P0239 A pipeline for transcriptome assembly and SNP identification in highly heterozygous crops

Tom Ruttink , Institute for Agricultural and Fisheries Research (ILVO), Melle, Belgium
Lieven Sterck , VIB / Ghent University, Bioinformatics and Systems Biology, Gent, Belgium
Isabel Roldan-Ruiz , ILVO, Melle, Belgium
The genomes of obligate cross-pollinating crops are characterised by a high degree of heterozygosity and heterogeneity within populations and cultivars. This high level of diversity can be exploited using NGS sequencing for the development of molecular markers for linkage map construction, association genetics or genomic selection. We have developed a bioinformatics pipeline for transcriptome assembly and annotation in crop species for which no genome sequence is available.
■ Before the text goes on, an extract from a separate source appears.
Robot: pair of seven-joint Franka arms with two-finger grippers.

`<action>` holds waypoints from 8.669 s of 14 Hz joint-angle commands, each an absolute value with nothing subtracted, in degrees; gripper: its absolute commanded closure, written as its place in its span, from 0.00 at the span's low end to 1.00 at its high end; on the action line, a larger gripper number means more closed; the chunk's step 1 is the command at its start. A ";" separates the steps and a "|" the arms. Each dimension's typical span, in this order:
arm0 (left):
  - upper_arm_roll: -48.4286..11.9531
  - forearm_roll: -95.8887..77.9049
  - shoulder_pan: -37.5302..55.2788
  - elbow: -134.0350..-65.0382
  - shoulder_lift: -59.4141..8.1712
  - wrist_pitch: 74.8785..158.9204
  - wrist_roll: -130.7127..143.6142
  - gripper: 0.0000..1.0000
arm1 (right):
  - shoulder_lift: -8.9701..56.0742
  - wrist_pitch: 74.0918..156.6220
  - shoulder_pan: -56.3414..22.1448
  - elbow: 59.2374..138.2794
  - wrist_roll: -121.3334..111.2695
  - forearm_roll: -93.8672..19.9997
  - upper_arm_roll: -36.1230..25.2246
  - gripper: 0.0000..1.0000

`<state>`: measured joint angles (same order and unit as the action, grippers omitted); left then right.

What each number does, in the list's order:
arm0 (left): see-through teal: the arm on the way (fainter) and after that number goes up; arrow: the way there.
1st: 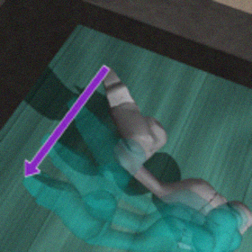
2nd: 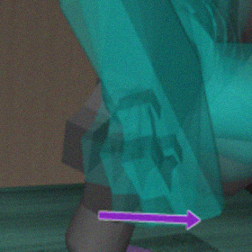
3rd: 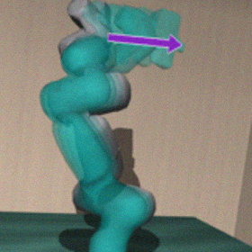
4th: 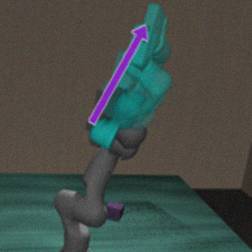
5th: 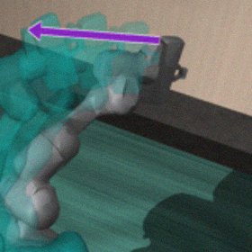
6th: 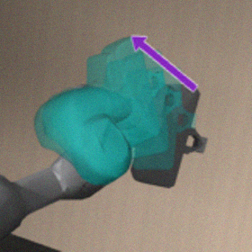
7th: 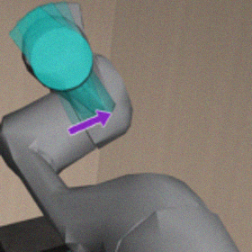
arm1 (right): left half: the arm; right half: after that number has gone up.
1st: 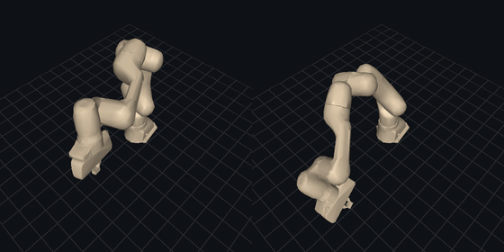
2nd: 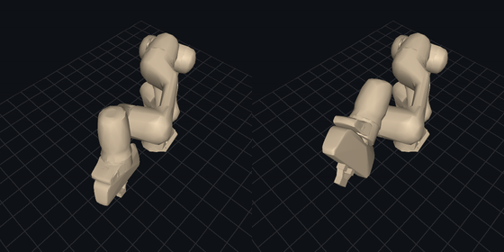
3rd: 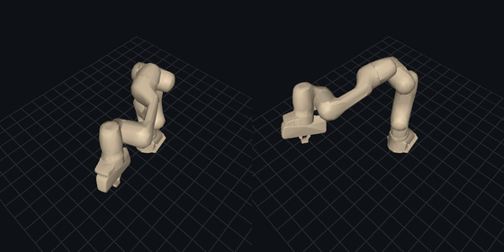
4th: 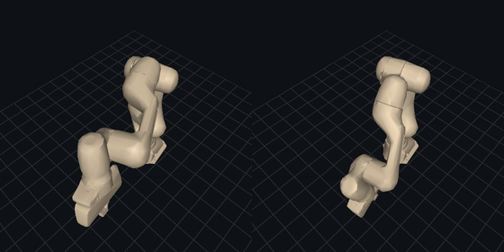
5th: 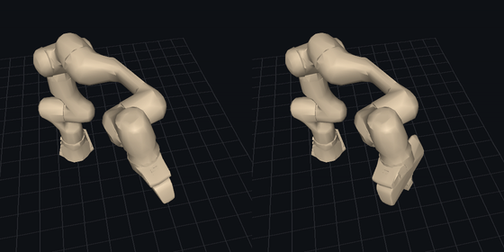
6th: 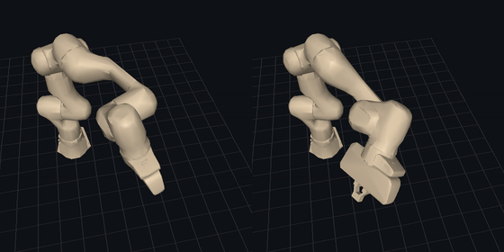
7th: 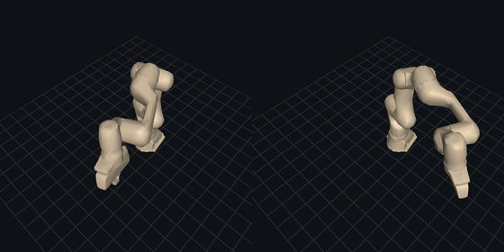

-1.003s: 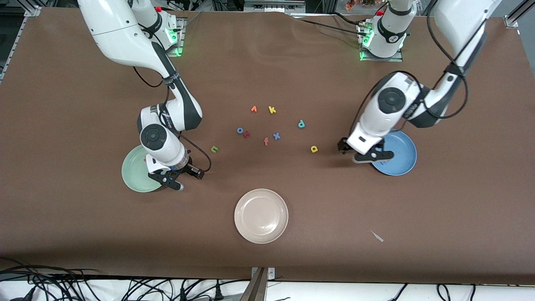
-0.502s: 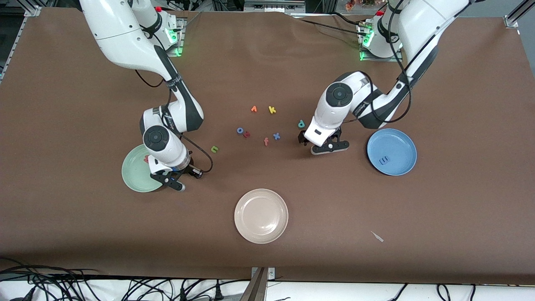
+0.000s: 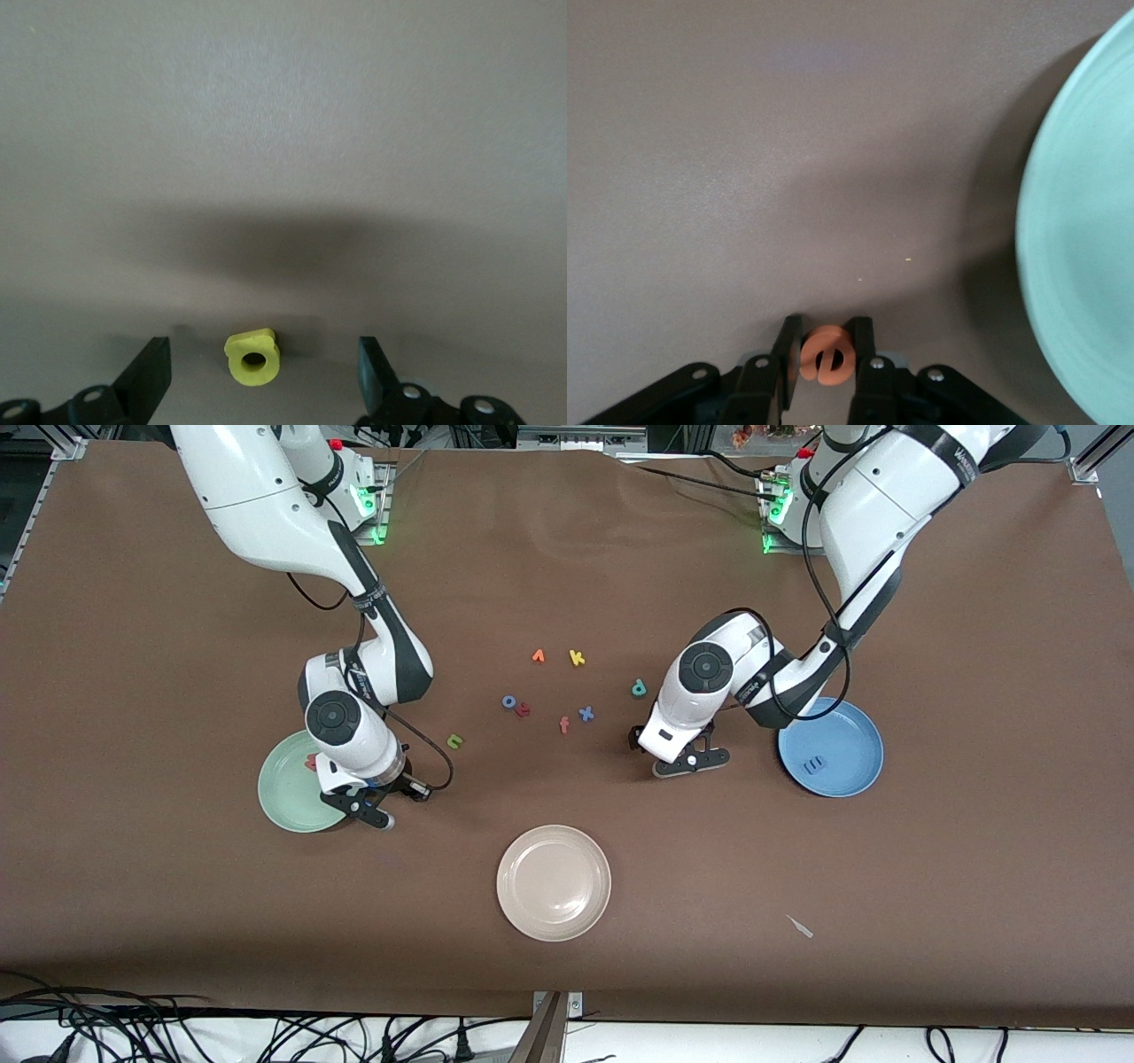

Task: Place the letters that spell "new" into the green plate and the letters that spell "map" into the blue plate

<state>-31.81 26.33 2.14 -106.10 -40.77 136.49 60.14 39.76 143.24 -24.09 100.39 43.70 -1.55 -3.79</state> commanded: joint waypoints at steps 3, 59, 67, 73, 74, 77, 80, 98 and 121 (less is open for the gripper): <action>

As proof of principle, we reconstructed a L. perenne reference transcriptome from Illumina RNA-seq data, using the predicted protein set of Brachypodium as guidance for clustering and annotation. In a four-step procedure, we perform de novo transcript assembly in 14 L. perenne genotypes; group contigs from the 14 genotypes based on BLAST searches with all Brachypodium proteins; cluster each group of contigs using CAP3; and filter the CAP3-contigs using orthology criteria for each Brachypodium protein and thus annotate the L. perenne transcriptome. This procedure yields an annotated L. perenne reference transcriptome that represents homologs of 72% of the 26,552 predicted Brachypodium proteins. Of these, about 8.000 contigs represent full-length transcripts, showing that the procedure resolves the high level of contig fragmentation that typically occurs during de novo assembly of highly polymorphic species. The L. perenne transcriptome database is ‘synteny anchored’ to the Brachypodium reference genome, and facilitates candidate gene discovery. Read mapping and SNP analysis revealed a total of 400.000 SNPs in about 18.000 genes, with an average SNP density of 1 SNP per 50 bp.